The first step is to understand what types of errors our model makes, and with what types of errors we would like to see less often in the future. In the case of our example, false-positive results classify an irrelevant tweet as a catastrophe, false-negative ones classify a catastrophe as an irrelevant tweet. If our priority is to respond to each potential event, then we will want to reduce our false negative responses. However, if we are limited in resources, then we can prioritize a lower false-negative response rate to reduce the likelihood of a false alarm. A good way to visualize this information is to use the error matrix , which compares the predictions made by our model with actual labels. Ideally, this matrix would be a diagonal line running from the upper left to the lower right corner (this would mean that our predictions coincided perfectly with the truth).

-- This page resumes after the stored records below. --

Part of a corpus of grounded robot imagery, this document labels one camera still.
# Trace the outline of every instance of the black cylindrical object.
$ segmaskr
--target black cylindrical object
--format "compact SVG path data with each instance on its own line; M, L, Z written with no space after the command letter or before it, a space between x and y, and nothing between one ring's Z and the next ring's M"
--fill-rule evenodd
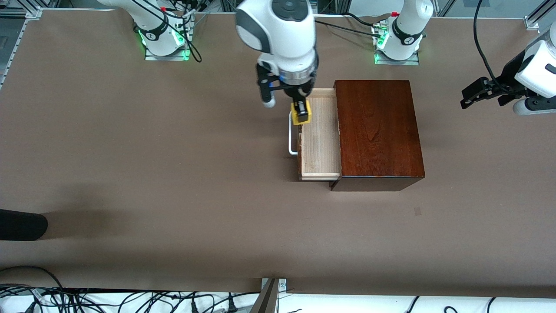
M47 228L48 221L41 214L0 209L0 240L37 240Z

Our classifier creates more false-negative than false-positive results (proportionally). In other words, the most frequent mistake of our model is inaccurate classification of catastrophes as irrelevant. If false positives reflect a high cost for law enforcement, then this could be a good option for our classifier.

Explanation and interpretation of our model

To validate our model and interpret its predictions, it is important to look at the words it uses to make decisions. If our data is biased, our classifier will produce accurate predictions on sample data, but the model will not be able to generalize them well enough in the real world. The diagram below shows the most significant words for classes of disasters and irrelevant tweets. Drawing up diagrams reflecting the significance of words is not difficult in the case of using the “bag of words” and logistic regression, since we simply extract and rank the coefficients that the model uses for its predictions.

"Bag of words": the importance of words

Our classifier correctly found several patterns ( hiroshima - "Hiroshima", massacre - "massacre"), but it is clear that he retrained in some meaningless terms ("heyoo", "x1392"). So, now our “bag of words” deals with a huge dictionary of various words and all these words are equivalent for him. However, some of these words are very common, and only add noise to our predictions. Therefore, we will further try to find a way to present sentences in such a way that they can take into account the frequency of words, and see if we can get more useful information from our data.

Step 6. Consider the structure of the dictionary

TF-IDF

To help our model focus on meaningful words, we can use TF-IDF ( Term Frequency, Inverse Document Frequency ) scoring on top of our word bag model. TF-IDF weighs on the basis of how rare they are in our dataset, lowering the priority of words that occur too often and just add noise. Below is the projection of the principal component method, allowing us to evaluate our new presentation.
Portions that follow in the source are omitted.